Things I learned in Kentucky last month

This week, I’m blogging and launching new web resources based on my experience in October as the Duvall Leader in Residence at the University of Kentucky’s Center for Leadership Development (CFLD), part of UK’s College of Agriculture, Food and Environment.

Monday, I blogged about one of my workshops regarding Democratizing Engagement. Specifically: has the Internet democratized community, even political, engagement. Yesterday, I launched a new web page about online leadership.
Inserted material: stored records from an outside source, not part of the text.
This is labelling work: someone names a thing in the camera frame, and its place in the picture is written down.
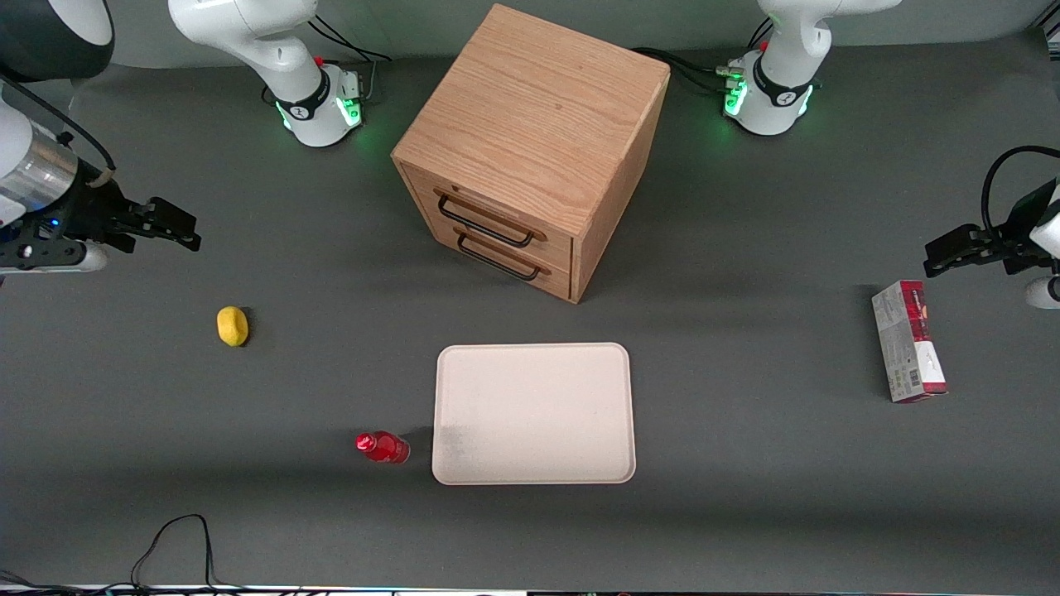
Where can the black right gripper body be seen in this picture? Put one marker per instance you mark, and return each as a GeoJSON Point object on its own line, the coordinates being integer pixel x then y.
{"type": "Point", "coordinates": [89, 209]}

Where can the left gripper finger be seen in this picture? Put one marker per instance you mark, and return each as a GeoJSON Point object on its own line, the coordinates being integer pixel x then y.
{"type": "Point", "coordinates": [948, 255]}
{"type": "Point", "coordinates": [973, 235]}

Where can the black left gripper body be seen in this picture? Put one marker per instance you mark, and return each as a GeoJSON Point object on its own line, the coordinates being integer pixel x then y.
{"type": "Point", "coordinates": [1020, 225]}

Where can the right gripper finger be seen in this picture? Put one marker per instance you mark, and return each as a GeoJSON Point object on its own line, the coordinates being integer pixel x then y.
{"type": "Point", "coordinates": [170, 237]}
{"type": "Point", "coordinates": [172, 213]}

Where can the small red coke bottle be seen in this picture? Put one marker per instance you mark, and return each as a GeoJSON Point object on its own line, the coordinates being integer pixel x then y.
{"type": "Point", "coordinates": [385, 448]}

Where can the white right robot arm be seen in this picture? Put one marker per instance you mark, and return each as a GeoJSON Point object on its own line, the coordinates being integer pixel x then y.
{"type": "Point", "coordinates": [248, 33]}

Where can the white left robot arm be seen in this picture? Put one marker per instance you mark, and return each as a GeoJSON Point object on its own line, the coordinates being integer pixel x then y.
{"type": "Point", "coordinates": [787, 91]}

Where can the beige rectangular tray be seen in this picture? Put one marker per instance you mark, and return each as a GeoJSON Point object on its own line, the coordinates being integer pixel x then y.
{"type": "Point", "coordinates": [534, 414]}

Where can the red plaid carton box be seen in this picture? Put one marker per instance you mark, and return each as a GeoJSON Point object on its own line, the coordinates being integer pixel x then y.
{"type": "Point", "coordinates": [909, 343]}

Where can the yellow lemon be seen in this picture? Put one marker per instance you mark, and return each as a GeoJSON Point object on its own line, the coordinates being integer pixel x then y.
{"type": "Point", "coordinates": [233, 326]}

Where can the wooden drawer cabinet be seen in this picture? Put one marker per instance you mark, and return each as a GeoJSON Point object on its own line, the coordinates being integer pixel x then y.
{"type": "Point", "coordinates": [538, 108]}

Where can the wooden drawer front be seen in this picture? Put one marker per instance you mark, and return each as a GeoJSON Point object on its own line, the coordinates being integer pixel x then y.
{"type": "Point", "coordinates": [559, 248]}
{"type": "Point", "coordinates": [559, 282]}

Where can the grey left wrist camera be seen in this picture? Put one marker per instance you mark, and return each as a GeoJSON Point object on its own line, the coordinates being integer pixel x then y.
{"type": "Point", "coordinates": [1045, 293]}

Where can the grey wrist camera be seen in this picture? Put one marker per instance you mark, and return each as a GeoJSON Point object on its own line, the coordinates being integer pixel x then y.
{"type": "Point", "coordinates": [1045, 293]}
{"type": "Point", "coordinates": [58, 259]}

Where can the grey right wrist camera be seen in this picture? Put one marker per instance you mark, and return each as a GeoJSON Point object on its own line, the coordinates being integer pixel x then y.
{"type": "Point", "coordinates": [58, 259]}

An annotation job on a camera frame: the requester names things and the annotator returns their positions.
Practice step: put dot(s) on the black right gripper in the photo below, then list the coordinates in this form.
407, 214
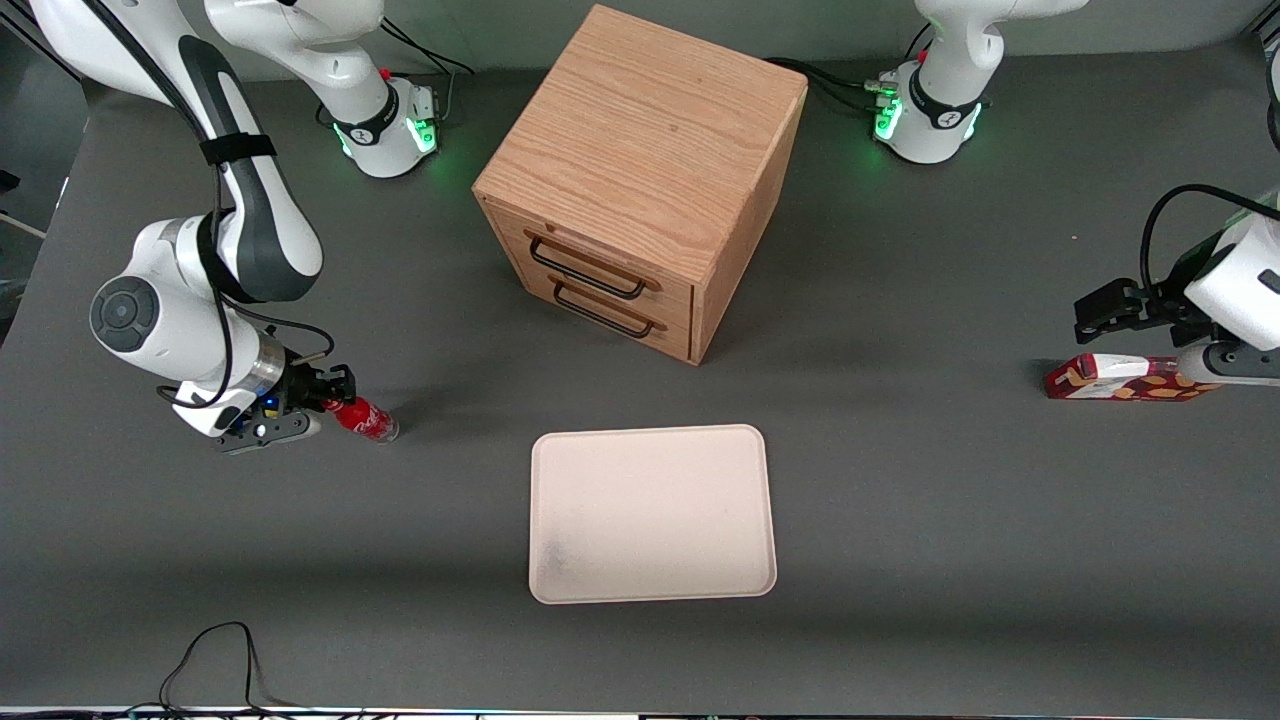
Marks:
298, 384

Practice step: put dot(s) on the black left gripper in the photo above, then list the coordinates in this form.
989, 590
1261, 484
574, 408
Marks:
1172, 304

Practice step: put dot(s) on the red coke bottle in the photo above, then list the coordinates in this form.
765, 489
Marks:
368, 420

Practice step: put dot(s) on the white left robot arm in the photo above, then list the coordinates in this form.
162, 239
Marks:
940, 60

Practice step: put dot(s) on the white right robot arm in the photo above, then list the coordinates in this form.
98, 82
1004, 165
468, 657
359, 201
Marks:
60, 30

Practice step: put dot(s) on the white rectangular plastic tray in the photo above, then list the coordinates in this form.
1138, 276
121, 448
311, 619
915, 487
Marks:
650, 515

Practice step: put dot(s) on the red snack carton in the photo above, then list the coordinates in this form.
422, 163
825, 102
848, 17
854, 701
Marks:
1110, 380

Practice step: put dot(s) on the lower wooden drawer front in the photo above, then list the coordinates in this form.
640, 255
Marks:
672, 338

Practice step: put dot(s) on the wooden drawer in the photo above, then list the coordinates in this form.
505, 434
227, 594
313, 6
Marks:
675, 295
672, 338

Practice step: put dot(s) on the upper wooden drawer front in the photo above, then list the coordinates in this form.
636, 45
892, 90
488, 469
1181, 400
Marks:
675, 295

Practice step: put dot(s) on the wooden drawer cabinet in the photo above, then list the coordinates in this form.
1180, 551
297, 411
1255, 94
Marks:
640, 130

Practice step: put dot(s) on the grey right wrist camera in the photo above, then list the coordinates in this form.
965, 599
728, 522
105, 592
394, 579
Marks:
265, 430

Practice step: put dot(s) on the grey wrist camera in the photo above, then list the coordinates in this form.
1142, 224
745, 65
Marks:
1235, 365
265, 430

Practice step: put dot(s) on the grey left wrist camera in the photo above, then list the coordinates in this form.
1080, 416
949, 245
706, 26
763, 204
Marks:
1235, 365

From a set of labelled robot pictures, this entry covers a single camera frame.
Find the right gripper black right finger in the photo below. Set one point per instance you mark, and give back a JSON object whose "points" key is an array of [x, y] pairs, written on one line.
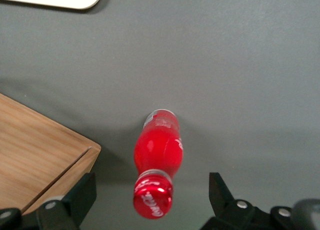
{"points": [[225, 207]]}

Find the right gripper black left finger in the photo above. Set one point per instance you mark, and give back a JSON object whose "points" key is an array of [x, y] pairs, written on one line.
{"points": [[75, 202]]}

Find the red coke bottle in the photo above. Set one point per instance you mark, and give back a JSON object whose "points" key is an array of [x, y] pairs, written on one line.
{"points": [[157, 150]]}

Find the wooden drawer cabinet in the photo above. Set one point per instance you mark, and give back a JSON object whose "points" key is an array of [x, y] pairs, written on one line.
{"points": [[35, 152]]}

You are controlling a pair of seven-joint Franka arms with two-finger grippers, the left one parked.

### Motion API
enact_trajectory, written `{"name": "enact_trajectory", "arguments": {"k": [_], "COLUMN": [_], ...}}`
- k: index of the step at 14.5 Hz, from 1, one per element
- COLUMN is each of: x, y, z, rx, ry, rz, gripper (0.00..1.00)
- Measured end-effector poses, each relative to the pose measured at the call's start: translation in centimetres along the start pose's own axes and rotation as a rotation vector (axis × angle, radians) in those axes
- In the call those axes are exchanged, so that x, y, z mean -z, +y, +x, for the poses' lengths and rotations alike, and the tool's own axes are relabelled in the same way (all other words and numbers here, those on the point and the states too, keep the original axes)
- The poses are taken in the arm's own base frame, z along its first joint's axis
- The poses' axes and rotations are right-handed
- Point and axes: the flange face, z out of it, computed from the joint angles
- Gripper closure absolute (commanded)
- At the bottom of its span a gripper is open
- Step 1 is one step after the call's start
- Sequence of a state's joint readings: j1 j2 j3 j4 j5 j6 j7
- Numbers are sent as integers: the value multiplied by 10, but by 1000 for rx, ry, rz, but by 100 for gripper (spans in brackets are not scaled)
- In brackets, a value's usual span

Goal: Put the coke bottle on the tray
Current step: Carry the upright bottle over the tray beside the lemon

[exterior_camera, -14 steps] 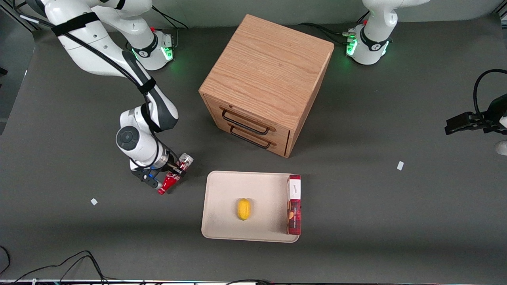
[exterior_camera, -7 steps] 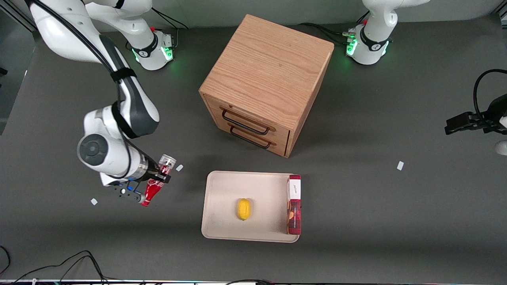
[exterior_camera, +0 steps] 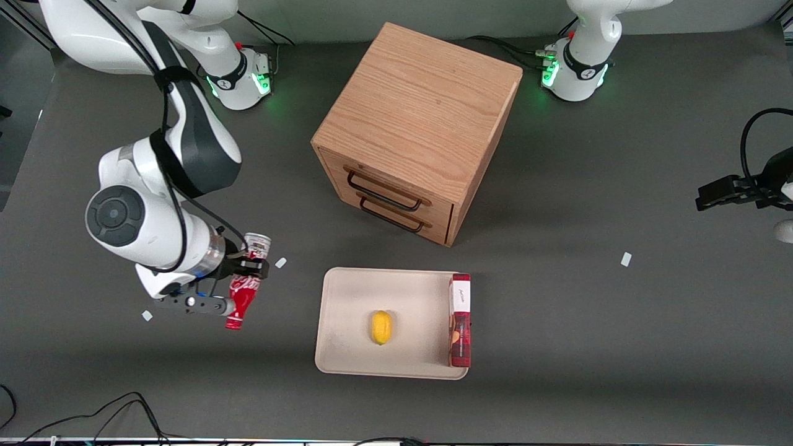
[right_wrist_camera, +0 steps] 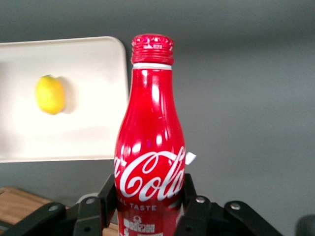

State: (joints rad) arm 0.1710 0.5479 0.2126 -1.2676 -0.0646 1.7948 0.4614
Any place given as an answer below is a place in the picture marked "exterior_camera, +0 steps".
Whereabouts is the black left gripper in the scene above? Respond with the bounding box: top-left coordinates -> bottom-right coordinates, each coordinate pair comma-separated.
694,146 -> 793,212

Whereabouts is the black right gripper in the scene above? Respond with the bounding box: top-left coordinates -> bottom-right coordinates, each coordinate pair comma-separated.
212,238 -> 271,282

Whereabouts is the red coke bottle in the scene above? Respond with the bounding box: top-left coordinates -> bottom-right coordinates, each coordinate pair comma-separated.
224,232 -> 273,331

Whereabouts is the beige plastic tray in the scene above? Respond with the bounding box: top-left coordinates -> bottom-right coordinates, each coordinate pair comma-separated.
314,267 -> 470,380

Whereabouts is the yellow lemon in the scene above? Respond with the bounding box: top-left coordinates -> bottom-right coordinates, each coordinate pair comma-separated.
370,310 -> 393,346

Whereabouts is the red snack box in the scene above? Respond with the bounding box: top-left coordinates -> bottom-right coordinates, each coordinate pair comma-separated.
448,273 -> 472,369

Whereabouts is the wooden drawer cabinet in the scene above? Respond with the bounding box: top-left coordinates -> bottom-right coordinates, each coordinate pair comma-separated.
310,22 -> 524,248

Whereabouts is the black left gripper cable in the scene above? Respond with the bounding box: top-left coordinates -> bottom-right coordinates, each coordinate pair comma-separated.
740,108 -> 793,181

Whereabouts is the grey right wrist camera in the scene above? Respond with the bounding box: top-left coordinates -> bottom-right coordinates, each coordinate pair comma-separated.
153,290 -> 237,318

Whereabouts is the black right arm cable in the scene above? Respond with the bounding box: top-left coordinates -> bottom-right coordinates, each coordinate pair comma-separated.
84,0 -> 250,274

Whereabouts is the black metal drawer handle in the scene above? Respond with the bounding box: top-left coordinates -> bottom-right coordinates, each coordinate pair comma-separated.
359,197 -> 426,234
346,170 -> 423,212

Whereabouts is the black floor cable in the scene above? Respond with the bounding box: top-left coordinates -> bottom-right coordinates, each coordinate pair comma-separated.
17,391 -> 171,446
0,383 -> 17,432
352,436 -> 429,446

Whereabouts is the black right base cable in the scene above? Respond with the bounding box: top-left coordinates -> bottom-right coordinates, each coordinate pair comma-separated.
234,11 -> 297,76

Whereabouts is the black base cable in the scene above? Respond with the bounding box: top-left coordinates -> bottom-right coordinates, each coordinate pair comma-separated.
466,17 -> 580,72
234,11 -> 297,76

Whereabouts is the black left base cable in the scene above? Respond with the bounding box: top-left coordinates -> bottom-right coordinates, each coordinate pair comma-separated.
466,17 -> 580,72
Today’s topic: things I learned while in this program, as well as before, during and after presenting in my hometown in Henderson, Kentucky for the Kentucky Network for Development, Leadership and Engagement (Kyndle), serving Henderson, McLean, Union and Webster counties in northwestern Kentucky:

  • People under 30 love Instagram. When I asked University of Kentucky students, and a small group of high school students, what they were using, they said Twitter and Instagram more than anything else. Snapchat also was always mentioned, though not as widely used. Periscope got mentioned a few times as well. Facebook is long gone as a regularly-used tool by the students I addressed.
  • Different communities, neighborhoods and cultures use vastly different online communications tools: I thought Topix, an online forum founded in 2002, was long gone, like Cupertino’s first official online community for its citizens, built on FirstClass. But, no – Topix still very popular in some communities, probably because of the ease of anonymity in participating in its online discussions/debates.
  • I’m not the only one that thinks nonprofits are using social media too much as an old-fashioned advertising tool and not nearly enough as an engagement tool – this article in the Chronicle of Philanthropy came out on the Friday I left Lexington. It is amazing to me that I’m still talking about this – something that I first read about back in the 1990s via the Cluetrain Manifesto.
  • Twitter remains so much better than Facebook when it comes to promotion and networking and engagement. I tweeted a lot, and was almost always retweeted or “liked”, and got lots of replies. By contrast, Facebook resulted in few “likes” – and maybe two comments.
  • Email is still a killer app. An email about one of my evening workshops, sent to various student organizations by a student energized by one of my earlier workshops, resulted in probably twice as many people as expected attending that evening event. In addition, my appointment for this residency was because of an email I sent to faculty at the CFLD last year about The Last Virtual Volunteering Guidebook and my ties to Kentucky.
  • People under 30 are volunteering, they are passionate about various causes (particularly the environment), and they want to volunteer even more! And they do not see their community service and political activism as merely getting tasks done: they see it as building community, as career exploration, as career preparation, and as fun. And they will stuff envelopes if you tell them why that really, really matters… and give them pizza.
  • A lot of people over 30 have given up on using social media, because they have no idea how to control the onslaught of content that came their way – they felt flooded with useless information, rants and hurtful comments, so they stopped signing on. Facebook in particular makes it oh-so-difficult to figure out how to put different friends on different lists, to hide people without unfriending them, to prevent certain friends from seeing a status update, to unlike pages, etc.
  • GooglePlus just doesn’t get talked about… except by me, who still finds it valuable…
  • If I didn’t attempt to use humor in my workshops, I might offend fewer people, but wow, I, and my audiences, would die of boredom.
  • Lexington, Kentucky is a jewel of a city, and my hometown of Henderson is infinitely more fun than it was when I was growing up there.

That’s what I learned. I wish I had thought to survey the students while I was there – I could have found out even more. They were a gold mine of information. I also talked to faculty and nonprofit staff from different organizations, and they were all lovely and interesting and fun – but I cannot lie: the students were my favorite audience.